One version of the song shares its tune with "Simple Simon", "Jack and Jill", and "Yankee Doodle", with Yankee Doodle emerged in North America in the mid-eighteenth century, but it is not clear which set of lyrics emerged first.[2]
Origins and meaning
Historically, the term "pocket" referred to a pouch worn around the waist by women in the 17th to 19th centuries. Skirts or dresses of the time had an opening at the waistline to allow access to the pocket which hung around the woman's waist by a ribbon or tape. The opening in the skirt was formed by leaving unstitched, near the waist, the panels of fabric for the skirt. Fabrics could be around 20 inches wide, so seaming the selvedges offered a reliable opportunity for an opening. Corresponding opening in the panels of fabric forming the petticoat underneath.

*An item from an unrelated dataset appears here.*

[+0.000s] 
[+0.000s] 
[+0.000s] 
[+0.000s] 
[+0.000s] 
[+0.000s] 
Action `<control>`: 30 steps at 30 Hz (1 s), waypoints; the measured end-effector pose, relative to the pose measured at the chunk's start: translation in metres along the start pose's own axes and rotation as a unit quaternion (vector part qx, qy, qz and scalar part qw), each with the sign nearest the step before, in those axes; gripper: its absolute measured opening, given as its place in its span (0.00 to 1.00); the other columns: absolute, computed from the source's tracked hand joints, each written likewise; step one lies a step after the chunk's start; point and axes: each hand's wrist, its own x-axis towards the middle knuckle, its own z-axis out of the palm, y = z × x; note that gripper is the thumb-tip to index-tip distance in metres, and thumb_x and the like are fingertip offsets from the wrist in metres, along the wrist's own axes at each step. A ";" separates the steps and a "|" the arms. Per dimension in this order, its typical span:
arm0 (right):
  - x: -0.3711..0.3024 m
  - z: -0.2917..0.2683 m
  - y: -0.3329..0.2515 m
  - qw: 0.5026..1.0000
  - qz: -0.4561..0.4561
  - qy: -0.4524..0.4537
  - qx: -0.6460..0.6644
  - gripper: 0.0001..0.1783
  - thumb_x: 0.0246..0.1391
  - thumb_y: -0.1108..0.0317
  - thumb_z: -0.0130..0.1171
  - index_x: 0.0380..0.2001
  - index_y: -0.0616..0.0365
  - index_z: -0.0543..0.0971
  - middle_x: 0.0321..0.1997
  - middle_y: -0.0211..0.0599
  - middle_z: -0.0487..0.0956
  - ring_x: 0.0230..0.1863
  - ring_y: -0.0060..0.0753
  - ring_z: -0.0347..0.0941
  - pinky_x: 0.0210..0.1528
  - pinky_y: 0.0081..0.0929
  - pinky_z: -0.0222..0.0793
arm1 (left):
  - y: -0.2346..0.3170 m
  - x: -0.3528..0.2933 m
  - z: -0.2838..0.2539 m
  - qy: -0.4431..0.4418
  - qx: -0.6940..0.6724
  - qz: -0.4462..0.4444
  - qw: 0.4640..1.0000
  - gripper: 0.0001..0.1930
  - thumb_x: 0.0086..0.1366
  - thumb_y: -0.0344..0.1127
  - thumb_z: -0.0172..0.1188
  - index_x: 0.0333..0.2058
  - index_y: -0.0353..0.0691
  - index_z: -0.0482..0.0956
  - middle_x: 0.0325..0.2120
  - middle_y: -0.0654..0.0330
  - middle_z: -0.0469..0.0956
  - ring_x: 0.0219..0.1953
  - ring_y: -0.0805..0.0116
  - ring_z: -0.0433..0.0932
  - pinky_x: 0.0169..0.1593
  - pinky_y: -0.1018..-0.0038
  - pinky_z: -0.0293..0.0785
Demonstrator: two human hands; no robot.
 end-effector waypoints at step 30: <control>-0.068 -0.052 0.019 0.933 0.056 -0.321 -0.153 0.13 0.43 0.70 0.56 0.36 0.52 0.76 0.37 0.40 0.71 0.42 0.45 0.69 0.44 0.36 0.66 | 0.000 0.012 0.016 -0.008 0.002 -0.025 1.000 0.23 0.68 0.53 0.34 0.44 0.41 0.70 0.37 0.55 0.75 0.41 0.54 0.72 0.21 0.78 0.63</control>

The rhyme was first recorded by James Orchard Halliwell in 1842, but there is evidence that it was popular in Britain and America at least in the early nineteenth century.[3] Various persons have been identified with Lucy Locket and Kitty Fisher. Halliwell suggested that they were "two celebrated courtesans of the time of Charles II", but no supportive evidence has been found.[3]
The name Lucy Locket was used by John Gay in Beggar's Opera (1728), but may have already been proverbial.[3] Kitty Fisher may have been Catherine Marie Fischer (d. 1767) a British courtesan who was the subject of three unfinished portraits by Joshua Reynolds and a number of songs, including an air recorded in Thompson's Country Dances (1760).[4]